**Supplied material**
* * * *
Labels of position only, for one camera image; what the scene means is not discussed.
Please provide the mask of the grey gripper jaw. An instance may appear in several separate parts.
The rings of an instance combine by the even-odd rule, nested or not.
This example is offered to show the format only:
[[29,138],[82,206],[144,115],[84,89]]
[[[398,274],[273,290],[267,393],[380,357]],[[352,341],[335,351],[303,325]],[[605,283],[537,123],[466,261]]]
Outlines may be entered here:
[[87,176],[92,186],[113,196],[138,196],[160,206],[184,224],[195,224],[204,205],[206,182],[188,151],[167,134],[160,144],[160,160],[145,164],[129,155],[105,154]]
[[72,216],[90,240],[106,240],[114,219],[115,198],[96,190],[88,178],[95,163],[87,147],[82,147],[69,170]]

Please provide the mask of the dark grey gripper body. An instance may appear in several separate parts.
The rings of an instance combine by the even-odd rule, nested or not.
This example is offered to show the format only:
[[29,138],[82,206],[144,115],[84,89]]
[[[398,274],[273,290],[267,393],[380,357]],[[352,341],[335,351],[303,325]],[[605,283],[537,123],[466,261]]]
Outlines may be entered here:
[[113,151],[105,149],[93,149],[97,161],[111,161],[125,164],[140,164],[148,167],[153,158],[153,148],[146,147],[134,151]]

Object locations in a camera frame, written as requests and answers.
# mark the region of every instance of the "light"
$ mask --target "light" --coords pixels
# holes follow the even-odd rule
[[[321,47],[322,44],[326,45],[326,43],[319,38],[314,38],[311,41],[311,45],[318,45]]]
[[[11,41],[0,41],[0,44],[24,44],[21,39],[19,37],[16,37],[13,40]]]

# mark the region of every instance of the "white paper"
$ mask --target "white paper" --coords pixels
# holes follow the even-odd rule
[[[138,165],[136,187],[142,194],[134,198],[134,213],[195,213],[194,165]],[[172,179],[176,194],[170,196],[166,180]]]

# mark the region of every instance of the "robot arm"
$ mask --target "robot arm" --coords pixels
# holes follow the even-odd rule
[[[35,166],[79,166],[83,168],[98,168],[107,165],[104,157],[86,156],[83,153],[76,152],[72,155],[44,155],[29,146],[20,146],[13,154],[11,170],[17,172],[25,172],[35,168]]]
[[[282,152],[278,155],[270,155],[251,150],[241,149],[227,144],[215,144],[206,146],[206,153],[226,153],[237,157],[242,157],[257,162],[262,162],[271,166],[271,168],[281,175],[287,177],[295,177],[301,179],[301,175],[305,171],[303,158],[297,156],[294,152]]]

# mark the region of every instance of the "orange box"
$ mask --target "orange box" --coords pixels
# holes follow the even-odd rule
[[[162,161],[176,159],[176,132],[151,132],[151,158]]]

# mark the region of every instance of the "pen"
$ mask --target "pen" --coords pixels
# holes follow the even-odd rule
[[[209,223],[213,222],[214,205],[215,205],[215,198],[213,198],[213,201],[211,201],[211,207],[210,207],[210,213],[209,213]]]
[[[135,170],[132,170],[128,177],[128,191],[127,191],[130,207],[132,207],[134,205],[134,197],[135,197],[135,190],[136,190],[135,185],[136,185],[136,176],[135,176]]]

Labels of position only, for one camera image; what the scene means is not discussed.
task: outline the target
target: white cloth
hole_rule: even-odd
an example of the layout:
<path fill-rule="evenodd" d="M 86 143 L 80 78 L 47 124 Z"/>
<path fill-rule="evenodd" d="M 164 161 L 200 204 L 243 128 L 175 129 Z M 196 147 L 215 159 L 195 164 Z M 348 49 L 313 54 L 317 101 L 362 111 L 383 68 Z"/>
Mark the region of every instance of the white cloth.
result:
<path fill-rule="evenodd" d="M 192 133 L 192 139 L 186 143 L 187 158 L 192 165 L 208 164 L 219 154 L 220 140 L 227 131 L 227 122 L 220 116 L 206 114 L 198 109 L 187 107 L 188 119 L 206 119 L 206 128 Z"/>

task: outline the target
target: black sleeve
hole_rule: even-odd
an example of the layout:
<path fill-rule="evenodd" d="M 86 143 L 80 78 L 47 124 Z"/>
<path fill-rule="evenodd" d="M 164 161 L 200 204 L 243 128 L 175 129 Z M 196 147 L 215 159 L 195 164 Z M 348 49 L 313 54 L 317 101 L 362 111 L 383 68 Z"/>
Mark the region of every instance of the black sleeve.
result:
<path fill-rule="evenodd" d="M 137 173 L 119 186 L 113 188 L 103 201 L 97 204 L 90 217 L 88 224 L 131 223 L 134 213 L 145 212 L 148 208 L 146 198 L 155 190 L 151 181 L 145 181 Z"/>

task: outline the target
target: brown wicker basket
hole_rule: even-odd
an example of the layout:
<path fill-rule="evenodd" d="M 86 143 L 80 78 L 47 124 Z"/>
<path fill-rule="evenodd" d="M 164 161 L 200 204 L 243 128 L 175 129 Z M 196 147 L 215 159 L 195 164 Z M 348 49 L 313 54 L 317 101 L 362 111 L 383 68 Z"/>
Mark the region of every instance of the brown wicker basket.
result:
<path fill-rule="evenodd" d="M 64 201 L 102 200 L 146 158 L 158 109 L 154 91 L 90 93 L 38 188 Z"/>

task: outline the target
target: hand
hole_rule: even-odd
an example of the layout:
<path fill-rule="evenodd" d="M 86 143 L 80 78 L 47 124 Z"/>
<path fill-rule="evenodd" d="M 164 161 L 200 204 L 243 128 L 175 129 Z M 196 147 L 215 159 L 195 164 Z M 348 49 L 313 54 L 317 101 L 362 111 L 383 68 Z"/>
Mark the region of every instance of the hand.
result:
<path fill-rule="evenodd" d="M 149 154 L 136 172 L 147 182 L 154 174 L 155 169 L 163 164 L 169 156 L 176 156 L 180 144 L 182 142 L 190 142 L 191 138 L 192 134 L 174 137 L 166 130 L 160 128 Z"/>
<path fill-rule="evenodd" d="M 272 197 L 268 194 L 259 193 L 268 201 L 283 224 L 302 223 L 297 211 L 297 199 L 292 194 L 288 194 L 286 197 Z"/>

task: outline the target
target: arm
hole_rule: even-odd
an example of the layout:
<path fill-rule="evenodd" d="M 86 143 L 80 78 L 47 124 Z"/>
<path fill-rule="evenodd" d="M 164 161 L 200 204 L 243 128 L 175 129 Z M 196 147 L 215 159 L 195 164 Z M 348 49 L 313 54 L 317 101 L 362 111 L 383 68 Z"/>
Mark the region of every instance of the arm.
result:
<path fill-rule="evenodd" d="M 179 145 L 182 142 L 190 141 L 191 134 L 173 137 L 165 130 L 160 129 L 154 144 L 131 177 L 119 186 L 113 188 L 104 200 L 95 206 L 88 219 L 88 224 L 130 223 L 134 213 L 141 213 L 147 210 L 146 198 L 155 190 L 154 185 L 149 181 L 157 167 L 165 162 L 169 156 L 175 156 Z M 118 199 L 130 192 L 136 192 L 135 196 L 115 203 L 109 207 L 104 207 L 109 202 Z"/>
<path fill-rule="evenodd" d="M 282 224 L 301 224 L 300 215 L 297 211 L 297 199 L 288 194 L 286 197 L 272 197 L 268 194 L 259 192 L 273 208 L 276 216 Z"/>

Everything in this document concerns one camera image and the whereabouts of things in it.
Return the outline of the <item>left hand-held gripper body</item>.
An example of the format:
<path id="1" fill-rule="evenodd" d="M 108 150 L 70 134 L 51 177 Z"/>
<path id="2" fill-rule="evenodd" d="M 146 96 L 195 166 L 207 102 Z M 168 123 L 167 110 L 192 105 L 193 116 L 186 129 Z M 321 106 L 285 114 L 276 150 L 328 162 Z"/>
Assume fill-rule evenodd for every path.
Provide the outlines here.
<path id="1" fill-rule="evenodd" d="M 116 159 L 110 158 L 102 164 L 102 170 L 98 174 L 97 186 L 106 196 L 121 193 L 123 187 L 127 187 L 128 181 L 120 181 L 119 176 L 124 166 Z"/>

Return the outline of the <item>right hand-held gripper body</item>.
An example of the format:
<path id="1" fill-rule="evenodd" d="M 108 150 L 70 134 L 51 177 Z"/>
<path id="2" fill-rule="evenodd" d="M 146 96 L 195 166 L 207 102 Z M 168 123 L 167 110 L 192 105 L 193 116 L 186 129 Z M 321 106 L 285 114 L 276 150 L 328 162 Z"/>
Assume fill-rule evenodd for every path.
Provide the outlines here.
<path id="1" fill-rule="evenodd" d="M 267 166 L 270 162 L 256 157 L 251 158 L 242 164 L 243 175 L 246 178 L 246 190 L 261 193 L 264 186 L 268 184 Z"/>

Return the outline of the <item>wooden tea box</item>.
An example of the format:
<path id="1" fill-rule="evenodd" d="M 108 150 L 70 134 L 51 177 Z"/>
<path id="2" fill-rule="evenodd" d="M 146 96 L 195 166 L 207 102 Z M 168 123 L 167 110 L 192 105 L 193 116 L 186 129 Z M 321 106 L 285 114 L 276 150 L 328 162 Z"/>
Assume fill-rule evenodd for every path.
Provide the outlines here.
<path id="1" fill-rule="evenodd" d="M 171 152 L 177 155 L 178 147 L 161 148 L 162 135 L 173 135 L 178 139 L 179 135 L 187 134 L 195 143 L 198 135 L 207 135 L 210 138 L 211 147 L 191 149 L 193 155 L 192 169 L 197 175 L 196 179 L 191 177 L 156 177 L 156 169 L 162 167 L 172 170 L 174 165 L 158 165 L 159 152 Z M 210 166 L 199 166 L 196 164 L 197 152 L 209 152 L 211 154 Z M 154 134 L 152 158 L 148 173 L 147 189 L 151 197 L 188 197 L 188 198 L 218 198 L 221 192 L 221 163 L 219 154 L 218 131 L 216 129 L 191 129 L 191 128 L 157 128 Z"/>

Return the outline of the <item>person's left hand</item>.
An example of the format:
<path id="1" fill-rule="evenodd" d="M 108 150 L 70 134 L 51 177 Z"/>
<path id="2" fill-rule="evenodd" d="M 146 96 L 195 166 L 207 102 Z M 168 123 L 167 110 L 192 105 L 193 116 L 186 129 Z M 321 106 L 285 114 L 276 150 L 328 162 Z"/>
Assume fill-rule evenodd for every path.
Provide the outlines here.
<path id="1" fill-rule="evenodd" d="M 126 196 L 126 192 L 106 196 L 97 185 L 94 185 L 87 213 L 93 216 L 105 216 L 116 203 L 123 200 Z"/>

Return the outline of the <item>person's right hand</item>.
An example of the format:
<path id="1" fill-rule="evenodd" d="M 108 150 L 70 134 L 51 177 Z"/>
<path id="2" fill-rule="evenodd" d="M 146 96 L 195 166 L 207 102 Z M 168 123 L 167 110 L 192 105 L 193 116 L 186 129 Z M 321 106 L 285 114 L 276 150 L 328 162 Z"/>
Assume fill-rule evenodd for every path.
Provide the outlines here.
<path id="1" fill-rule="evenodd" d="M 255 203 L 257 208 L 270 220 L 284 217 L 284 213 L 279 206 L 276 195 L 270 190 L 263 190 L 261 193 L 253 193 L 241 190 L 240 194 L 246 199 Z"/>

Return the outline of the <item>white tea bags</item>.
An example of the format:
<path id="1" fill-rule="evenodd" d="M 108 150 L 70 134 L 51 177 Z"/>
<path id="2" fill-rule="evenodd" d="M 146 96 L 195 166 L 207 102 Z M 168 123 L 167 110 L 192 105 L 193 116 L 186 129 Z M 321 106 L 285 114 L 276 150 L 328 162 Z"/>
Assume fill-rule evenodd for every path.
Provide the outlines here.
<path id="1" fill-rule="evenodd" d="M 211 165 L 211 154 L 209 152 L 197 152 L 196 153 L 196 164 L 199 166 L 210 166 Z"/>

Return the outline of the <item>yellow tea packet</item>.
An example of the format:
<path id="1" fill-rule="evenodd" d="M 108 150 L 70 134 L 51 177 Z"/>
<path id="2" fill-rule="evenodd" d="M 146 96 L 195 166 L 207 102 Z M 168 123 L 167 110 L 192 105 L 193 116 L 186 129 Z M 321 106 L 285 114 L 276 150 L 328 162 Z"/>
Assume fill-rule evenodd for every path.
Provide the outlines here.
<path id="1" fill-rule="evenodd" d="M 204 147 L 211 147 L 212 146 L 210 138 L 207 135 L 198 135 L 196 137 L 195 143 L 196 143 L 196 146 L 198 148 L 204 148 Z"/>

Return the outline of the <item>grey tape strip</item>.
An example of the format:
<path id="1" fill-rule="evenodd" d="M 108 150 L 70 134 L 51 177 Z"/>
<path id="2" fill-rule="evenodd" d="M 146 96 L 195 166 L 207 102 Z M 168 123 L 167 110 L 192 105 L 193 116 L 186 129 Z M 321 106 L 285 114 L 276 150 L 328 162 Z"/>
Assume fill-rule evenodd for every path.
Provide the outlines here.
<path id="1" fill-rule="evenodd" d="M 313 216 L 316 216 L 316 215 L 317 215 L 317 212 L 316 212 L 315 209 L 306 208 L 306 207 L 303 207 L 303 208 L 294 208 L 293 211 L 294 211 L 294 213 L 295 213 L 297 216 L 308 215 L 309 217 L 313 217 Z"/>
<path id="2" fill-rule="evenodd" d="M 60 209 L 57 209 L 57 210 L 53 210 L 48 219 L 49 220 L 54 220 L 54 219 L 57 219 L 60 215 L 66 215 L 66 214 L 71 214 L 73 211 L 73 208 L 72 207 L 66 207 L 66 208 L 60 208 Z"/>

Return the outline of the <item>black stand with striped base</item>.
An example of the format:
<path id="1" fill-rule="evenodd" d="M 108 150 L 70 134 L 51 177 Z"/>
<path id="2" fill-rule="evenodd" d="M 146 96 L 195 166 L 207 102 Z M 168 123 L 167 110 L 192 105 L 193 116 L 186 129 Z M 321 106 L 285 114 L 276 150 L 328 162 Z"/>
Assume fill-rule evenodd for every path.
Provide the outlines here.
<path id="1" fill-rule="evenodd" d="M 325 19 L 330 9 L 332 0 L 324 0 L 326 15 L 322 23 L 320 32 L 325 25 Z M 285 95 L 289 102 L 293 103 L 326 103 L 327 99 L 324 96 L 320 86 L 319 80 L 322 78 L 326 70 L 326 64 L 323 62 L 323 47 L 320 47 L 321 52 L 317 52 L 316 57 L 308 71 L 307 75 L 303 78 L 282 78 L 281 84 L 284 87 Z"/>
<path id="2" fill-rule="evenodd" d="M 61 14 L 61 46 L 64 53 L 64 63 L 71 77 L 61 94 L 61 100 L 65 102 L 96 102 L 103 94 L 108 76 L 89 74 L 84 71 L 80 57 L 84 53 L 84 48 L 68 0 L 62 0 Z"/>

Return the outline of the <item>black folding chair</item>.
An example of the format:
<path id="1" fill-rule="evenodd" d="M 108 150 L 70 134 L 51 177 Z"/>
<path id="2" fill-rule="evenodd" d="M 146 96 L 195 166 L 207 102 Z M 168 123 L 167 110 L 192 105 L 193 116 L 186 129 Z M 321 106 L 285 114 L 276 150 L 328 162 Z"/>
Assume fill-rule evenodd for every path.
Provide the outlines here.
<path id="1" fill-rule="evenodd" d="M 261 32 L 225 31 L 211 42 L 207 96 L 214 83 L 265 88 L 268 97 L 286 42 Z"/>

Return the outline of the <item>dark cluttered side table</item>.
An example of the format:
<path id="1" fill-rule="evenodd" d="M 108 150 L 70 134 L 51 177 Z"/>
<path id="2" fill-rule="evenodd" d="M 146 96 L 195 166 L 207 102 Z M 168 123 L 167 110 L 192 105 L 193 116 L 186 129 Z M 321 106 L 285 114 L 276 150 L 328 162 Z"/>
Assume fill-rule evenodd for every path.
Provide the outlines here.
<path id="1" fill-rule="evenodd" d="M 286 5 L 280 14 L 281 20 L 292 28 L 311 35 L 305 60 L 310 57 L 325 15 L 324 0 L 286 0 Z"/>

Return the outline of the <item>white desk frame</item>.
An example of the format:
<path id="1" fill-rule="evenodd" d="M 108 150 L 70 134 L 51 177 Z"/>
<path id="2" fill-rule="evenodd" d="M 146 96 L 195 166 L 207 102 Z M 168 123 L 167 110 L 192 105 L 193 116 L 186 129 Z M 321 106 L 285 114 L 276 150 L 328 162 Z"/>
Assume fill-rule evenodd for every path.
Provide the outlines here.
* * * *
**Task goal**
Of all the entries above, output exactly the lines between the one holding "target: hand" and the one holding "Mark the region of every instance of the arm.", inclusive.

**Exercise response**
target: hand
hole_rule: even-odd
an example of the layout:
<path fill-rule="evenodd" d="M 86 143 L 80 78 L 47 124 Z"/>
<path fill-rule="evenodd" d="M 164 161 L 200 204 L 243 128 L 175 129 Z M 196 147 L 215 159 L 195 164 Z M 348 49 L 313 54 L 317 101 L 362 111 L 383 68 Z"/>
Mark the region of every instance of the hand.
result:
<path fill-rule="evenodd" d="M 149 154 L 136 172 L 147 182 L 154 174 L 155 169 L 163 164 L 169 156 L 176 156 L 180 144 L 182 142 L 190 142 L 191 138 L 192 134 L 174 137 L 166 130 L 160 128 Z"/>
<path fill-rule="evenodd" d="M 272 197 L 268 194 L 259 193 L 268 201 L 283 224 L 302 223 L 297 211 L 297 199 L 292 194 L 288 194 L 286 197 Z"/>

task: outline the target
target: arm
hole_rule: even-odd
an example of the layout:
<path fill-rule="evenodd" d="M 86 143 L 80 78 L 47 124 Z"/>
<path fill-rule="evenodd" d="M 164 161 L 200 204 L 243 128 L 175 129 Z M 196 147 L 215 159 L 195 164 Z M 348 49 L 313 54 L 317 101 L 362 111 L 383 68 Z"/>
Mark the region of every instance of the arm.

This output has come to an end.